### Goal of the exercise
Extract, from the records beneath this instruction, each line that contains the word "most".

——————————

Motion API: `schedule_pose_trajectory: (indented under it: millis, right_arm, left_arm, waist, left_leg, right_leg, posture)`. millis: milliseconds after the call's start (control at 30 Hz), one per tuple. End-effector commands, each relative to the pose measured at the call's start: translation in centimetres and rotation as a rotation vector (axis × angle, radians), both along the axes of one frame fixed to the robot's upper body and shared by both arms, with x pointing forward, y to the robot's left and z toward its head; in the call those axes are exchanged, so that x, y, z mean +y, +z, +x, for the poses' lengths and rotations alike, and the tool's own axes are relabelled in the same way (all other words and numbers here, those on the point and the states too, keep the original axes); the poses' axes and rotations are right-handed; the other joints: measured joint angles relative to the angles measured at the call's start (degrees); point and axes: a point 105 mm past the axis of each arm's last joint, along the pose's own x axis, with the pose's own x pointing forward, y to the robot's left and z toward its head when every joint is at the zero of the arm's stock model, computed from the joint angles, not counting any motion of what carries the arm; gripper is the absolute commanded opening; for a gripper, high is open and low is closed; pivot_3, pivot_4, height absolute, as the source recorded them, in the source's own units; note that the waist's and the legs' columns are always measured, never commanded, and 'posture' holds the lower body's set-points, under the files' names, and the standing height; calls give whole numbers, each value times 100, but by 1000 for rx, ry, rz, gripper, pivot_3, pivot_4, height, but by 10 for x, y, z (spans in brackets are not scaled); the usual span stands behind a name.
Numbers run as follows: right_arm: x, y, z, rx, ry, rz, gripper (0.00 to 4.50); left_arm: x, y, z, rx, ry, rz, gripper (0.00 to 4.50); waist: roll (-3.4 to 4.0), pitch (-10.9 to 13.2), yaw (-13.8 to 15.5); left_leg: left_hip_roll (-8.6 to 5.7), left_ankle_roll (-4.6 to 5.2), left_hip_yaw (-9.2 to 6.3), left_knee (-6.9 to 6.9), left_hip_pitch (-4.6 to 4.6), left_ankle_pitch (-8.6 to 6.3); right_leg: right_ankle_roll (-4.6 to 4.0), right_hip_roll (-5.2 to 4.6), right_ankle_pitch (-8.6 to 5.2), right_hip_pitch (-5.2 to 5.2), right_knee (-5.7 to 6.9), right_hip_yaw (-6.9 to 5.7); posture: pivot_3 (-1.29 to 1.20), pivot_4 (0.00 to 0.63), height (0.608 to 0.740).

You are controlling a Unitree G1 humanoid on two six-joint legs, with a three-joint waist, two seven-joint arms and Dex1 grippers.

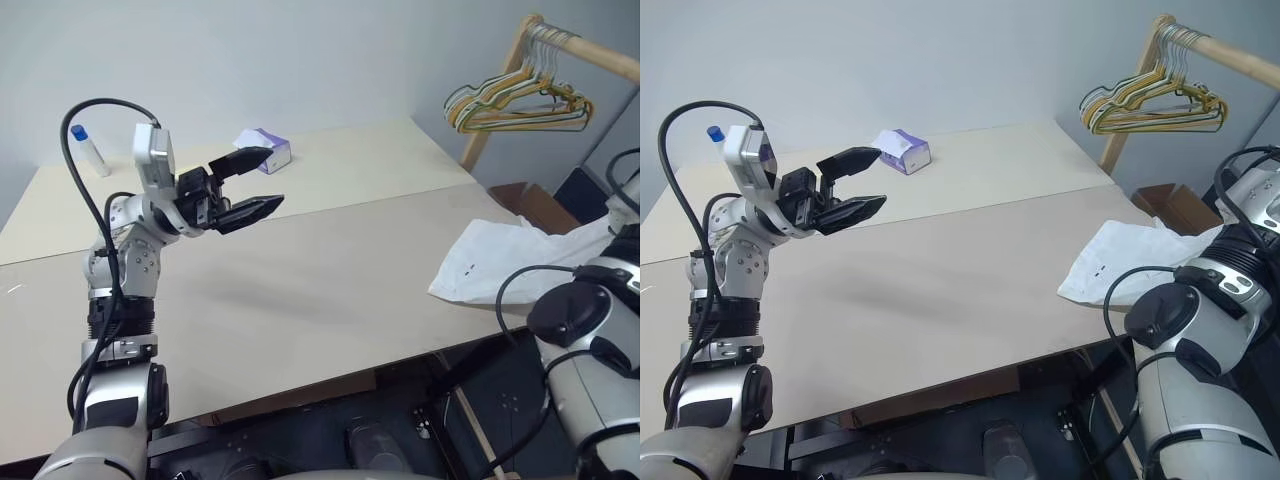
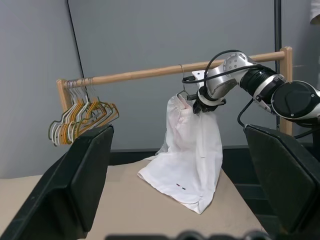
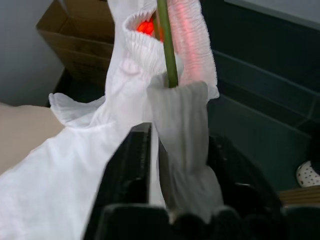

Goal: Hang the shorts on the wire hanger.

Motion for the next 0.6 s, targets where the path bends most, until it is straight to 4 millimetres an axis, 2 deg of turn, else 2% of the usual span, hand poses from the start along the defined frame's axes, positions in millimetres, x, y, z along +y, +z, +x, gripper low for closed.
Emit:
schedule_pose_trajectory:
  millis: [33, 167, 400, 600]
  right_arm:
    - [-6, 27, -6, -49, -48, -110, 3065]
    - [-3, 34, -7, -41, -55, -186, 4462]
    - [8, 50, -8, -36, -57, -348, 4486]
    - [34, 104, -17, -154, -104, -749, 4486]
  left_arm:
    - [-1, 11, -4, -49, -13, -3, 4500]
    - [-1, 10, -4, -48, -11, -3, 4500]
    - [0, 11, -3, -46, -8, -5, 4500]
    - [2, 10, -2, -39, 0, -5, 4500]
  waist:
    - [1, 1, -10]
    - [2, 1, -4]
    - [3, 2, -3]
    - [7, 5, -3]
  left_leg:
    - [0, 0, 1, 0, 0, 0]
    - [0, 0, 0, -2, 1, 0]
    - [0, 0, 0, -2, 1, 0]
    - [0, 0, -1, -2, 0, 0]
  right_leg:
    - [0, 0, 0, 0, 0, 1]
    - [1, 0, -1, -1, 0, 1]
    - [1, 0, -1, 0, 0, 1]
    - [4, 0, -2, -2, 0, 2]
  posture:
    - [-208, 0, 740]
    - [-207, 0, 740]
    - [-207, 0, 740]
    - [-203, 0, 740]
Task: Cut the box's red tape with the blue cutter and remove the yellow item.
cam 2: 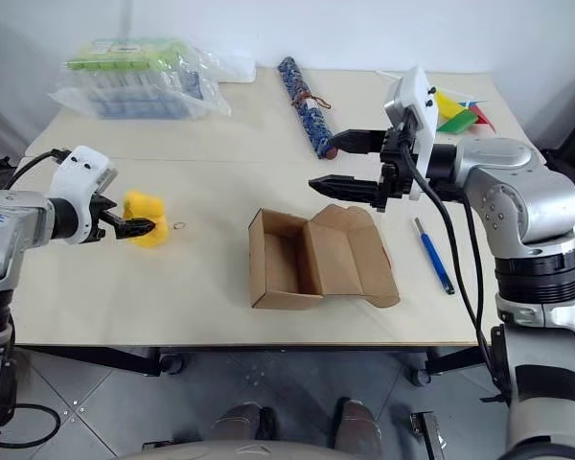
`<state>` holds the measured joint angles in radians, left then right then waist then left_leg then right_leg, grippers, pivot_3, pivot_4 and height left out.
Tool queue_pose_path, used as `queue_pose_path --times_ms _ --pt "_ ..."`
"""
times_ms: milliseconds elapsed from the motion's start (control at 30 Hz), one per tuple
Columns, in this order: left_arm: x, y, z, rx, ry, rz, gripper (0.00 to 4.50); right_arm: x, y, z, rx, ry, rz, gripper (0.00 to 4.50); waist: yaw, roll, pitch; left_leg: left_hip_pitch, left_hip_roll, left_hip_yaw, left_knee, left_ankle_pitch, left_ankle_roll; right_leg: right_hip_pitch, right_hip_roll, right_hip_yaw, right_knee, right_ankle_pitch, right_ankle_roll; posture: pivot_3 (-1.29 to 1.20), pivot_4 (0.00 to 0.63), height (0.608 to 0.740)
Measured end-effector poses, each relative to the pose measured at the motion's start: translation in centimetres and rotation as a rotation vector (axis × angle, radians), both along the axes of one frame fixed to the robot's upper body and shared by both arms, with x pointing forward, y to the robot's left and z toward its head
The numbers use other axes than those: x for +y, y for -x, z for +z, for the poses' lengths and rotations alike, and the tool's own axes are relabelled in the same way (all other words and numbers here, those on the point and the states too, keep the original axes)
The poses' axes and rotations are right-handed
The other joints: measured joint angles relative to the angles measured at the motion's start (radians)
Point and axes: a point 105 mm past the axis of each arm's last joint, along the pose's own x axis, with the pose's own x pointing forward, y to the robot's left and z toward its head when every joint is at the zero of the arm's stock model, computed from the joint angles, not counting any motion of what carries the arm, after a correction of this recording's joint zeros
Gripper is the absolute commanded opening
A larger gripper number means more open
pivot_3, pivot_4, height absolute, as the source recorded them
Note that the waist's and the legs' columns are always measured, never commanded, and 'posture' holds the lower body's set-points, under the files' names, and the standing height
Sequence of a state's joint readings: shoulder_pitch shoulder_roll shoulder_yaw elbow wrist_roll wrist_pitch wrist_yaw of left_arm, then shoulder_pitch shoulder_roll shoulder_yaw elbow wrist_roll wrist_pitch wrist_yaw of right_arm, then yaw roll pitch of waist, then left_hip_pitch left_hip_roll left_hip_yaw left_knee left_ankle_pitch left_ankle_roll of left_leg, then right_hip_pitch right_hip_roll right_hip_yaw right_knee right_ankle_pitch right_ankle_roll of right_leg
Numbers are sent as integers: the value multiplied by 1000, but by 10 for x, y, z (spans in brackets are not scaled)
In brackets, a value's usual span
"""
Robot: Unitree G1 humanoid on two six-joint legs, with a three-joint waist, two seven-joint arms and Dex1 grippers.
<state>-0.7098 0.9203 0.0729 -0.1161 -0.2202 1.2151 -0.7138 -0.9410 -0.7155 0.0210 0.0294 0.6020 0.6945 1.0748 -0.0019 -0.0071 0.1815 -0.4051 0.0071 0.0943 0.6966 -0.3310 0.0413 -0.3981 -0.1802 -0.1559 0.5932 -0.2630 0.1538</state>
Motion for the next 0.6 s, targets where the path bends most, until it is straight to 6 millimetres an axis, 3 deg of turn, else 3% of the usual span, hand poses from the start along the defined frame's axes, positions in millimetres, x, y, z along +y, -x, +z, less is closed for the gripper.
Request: queue_pose_path --times_ms 133,267,400,500,600 --pt "-27 20 34 -203 96 -264 4474 -6 -1 4 -26 3 -20 4500 -2 0 0 0 1 -1 0 0 0 0 0 0 -1 0 0 0 150 740" --pt "-41 40 47 -340 155 -429 4474 -11 -1 6 -38 4 -40 4500 -1 0 0 0 1 -1 0 0 0 0 0 0 0 0 0 0 150 740" --pt "-57 76 28 -443 207 -574 4474 -29 1 -14 17 40 -90 4500 0 0 0 0 3 -1 0 -1 0 0 0 0 -1 0 0 0 150 740" --pt "-64 96 10 -418 255 -643 4474 -44 2 -28 68 71 -131 4500 4 0 0 0 3 1 1 -1 0 1 0 0 -1 0 0 0 150 740" --pt "-60 114 -10 -363 266 -694 4474 -72 3 -44 107 129 -216 4500 4 1 0 1 2 2 1 -1 0 1 0 0 -2 0 0 0 150 740"
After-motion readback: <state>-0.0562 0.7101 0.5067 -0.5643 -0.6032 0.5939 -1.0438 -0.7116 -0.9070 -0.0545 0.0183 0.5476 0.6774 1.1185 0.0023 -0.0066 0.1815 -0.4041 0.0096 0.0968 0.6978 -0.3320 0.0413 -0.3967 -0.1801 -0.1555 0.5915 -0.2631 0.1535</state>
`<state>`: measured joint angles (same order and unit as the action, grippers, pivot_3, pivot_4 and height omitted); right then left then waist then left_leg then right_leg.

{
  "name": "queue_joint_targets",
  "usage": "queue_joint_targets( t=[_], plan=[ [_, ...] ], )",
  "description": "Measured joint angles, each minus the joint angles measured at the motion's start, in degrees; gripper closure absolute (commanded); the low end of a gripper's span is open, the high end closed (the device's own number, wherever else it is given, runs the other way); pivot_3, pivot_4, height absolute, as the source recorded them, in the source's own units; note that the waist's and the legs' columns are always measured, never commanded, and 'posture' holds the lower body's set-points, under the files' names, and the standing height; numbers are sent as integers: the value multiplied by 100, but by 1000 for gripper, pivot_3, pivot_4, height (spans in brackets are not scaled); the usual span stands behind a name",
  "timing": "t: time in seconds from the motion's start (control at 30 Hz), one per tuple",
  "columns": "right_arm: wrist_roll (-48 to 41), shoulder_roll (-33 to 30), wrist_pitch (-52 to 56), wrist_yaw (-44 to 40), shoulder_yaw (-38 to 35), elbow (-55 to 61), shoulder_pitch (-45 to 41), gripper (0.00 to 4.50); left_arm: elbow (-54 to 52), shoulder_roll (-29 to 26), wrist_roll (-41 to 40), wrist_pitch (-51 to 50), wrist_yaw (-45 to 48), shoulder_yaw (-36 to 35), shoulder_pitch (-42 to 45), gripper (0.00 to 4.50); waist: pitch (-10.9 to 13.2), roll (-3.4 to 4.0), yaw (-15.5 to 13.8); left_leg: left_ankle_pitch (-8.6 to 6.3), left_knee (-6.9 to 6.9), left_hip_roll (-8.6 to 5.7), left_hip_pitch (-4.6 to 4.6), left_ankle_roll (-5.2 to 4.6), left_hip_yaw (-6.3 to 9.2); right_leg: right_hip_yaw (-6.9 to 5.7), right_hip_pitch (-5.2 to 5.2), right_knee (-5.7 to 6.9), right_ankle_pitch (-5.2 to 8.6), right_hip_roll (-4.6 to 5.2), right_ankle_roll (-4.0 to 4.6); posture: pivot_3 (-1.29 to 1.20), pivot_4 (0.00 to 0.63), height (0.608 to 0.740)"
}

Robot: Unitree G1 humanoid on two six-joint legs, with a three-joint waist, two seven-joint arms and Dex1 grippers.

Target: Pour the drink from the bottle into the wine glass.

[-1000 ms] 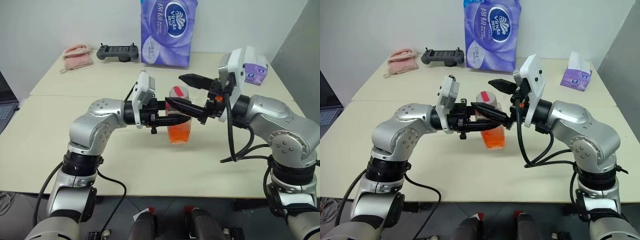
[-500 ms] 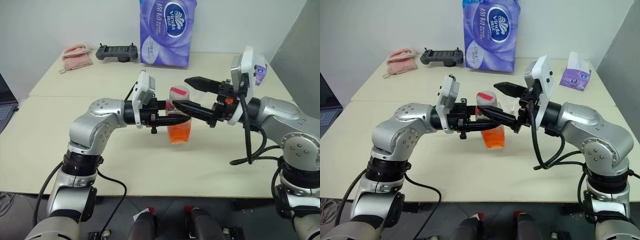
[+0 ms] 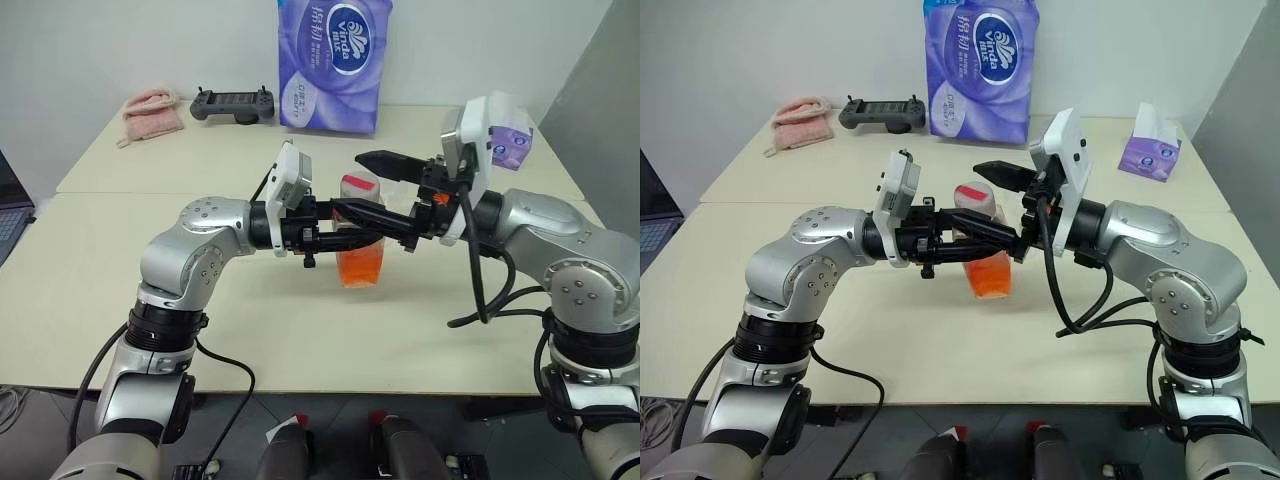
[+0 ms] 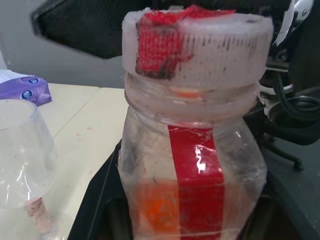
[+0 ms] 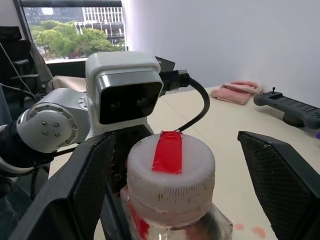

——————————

### Expected answer
Motion for the next 0.6 s, targets where the path bends most, until it is straight to 4 millimetres an axis, 2 deg of turn, else 2% of the usual span, hand poses from the start along the defined frame's axes, positions in millimetres, x, y, z along +y, +z, +x, gripper low for closed.
Motion for the next 0.6 s, targets where the path bends most, until it is straight to 6 millimetres an axis, 3 deg of turn, else 3% of the usual span, hand poses from the start along the defined frame's axes, positions in millimetres, x, y, z along +y, -x, +z, less is closed for the gripper.

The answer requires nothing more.